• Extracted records

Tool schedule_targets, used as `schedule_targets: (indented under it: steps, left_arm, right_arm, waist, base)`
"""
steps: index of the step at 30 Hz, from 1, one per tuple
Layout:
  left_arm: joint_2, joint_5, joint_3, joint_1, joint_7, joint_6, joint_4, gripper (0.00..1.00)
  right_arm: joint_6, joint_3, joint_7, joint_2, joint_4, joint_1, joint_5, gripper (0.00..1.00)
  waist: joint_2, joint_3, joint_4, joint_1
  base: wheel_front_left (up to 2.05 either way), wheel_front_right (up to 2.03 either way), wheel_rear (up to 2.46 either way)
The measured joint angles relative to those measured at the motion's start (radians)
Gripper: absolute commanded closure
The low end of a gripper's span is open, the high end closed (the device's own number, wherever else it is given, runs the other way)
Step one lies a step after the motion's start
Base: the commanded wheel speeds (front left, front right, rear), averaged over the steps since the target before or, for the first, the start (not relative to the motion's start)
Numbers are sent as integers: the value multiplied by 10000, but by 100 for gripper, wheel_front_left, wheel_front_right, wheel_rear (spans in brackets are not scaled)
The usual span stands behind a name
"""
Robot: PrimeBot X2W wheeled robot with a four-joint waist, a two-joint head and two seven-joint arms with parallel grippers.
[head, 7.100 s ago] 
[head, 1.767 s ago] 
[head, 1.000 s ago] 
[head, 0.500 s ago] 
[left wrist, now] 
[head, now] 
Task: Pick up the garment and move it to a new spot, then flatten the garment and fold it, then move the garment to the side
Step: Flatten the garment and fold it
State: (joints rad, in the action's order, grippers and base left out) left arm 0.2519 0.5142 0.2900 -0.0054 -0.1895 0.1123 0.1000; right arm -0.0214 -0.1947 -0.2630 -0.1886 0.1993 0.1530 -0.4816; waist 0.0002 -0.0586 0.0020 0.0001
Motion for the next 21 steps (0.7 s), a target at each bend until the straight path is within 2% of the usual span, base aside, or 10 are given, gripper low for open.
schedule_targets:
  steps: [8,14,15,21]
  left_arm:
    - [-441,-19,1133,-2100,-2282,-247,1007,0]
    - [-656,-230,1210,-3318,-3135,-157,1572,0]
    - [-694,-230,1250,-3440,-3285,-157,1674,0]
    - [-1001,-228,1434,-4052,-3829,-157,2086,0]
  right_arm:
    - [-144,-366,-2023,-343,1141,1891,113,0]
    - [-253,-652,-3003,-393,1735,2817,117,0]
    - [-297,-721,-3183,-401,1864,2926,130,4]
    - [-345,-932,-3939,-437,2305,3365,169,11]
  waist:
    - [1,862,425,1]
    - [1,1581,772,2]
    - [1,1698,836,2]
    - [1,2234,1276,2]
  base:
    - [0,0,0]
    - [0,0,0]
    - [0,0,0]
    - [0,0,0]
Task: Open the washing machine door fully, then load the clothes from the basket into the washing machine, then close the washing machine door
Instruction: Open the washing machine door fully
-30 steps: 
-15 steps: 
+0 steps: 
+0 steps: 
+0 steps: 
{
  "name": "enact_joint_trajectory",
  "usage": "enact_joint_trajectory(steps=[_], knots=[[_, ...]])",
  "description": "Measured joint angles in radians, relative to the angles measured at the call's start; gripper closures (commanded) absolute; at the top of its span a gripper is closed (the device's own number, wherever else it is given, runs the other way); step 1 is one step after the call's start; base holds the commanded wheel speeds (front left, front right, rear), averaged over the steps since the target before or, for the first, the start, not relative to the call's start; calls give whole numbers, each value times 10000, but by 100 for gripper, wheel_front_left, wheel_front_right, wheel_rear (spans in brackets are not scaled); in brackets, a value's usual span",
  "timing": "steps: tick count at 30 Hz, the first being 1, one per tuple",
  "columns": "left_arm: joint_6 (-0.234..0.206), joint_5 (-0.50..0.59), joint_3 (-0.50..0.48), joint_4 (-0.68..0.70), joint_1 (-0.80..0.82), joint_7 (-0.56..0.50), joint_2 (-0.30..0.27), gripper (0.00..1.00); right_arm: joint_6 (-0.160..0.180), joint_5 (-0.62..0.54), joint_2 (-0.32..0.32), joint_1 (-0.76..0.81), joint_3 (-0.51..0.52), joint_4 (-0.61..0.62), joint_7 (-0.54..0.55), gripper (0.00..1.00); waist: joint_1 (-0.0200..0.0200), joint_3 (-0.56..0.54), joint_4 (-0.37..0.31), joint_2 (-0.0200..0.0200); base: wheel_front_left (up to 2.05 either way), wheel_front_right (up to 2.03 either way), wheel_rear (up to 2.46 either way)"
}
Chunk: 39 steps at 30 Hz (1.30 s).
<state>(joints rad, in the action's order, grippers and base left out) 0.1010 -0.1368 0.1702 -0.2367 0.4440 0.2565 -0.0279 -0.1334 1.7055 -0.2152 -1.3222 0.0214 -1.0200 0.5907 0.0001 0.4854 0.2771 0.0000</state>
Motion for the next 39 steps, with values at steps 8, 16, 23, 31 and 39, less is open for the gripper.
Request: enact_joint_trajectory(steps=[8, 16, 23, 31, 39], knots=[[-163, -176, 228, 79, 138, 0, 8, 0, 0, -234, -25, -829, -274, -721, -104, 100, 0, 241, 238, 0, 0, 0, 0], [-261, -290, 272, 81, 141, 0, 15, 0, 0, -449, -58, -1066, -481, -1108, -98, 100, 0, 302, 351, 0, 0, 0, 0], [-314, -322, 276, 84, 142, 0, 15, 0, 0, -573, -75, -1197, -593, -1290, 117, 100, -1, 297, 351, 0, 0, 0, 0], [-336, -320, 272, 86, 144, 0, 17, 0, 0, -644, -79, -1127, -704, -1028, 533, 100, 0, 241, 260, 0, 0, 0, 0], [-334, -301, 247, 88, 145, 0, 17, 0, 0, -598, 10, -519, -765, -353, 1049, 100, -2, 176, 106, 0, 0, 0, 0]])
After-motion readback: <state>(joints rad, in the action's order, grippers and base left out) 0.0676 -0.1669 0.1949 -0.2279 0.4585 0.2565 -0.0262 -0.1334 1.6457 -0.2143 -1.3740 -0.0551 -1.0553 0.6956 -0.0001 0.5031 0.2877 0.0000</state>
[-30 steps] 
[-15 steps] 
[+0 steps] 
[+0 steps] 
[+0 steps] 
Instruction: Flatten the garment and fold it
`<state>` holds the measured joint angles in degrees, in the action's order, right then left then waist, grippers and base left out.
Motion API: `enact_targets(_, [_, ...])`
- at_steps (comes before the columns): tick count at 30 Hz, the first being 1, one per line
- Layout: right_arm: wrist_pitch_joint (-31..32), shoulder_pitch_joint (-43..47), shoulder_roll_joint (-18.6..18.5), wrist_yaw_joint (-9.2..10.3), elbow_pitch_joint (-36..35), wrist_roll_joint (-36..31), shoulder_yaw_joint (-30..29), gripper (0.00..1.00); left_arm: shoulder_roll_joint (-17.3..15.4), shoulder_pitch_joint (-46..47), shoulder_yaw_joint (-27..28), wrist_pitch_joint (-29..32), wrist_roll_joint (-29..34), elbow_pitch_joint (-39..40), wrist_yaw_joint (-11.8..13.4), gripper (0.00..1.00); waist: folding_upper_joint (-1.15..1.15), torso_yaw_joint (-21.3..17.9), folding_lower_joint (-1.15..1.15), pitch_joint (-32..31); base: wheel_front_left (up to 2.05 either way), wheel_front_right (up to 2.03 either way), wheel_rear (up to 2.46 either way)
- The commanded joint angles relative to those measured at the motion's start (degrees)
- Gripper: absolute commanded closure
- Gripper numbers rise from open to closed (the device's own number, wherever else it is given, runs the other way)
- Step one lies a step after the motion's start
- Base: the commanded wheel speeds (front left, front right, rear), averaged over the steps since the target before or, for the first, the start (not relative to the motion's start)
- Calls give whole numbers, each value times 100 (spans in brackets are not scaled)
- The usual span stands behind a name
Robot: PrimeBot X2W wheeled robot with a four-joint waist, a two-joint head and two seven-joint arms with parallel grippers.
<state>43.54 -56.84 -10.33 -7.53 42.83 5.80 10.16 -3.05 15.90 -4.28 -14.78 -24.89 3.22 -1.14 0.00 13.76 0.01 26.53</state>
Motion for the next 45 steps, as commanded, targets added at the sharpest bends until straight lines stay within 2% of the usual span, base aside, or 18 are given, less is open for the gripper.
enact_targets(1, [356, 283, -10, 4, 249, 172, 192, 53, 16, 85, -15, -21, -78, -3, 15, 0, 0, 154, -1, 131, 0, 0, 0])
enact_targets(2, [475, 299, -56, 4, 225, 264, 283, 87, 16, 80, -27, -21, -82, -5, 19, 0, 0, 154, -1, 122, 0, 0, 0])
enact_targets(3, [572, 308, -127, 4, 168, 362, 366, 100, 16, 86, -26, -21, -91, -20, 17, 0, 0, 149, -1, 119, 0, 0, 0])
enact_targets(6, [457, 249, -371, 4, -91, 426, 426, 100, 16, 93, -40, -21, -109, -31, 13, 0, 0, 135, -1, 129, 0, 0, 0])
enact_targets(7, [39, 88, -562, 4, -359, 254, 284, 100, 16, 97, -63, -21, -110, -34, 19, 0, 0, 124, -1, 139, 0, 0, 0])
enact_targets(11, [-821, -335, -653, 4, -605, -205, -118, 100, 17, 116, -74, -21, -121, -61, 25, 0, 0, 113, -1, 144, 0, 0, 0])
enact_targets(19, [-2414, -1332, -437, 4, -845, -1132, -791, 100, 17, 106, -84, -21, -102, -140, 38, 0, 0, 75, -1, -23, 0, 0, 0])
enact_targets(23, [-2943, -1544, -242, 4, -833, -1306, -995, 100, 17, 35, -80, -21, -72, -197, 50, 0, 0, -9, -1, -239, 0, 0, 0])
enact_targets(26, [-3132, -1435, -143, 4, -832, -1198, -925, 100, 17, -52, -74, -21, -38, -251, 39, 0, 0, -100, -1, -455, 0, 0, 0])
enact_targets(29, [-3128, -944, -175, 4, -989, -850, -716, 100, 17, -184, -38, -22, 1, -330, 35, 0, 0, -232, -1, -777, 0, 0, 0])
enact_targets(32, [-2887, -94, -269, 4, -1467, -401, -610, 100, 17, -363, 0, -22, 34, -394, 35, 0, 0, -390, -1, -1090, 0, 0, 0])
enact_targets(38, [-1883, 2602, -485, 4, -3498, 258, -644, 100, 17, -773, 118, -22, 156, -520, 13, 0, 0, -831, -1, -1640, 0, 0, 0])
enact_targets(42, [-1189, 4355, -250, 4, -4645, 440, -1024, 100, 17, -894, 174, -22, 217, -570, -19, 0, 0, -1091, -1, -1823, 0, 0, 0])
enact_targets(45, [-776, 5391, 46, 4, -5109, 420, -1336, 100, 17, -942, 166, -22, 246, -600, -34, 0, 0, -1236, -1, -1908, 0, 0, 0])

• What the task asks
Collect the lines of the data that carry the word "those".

• Response to this exercise
The measured joint angles relative to those measured at the motion's start (radians)
- The commanded joint angles relative to those measured at the motion's start (degrees)

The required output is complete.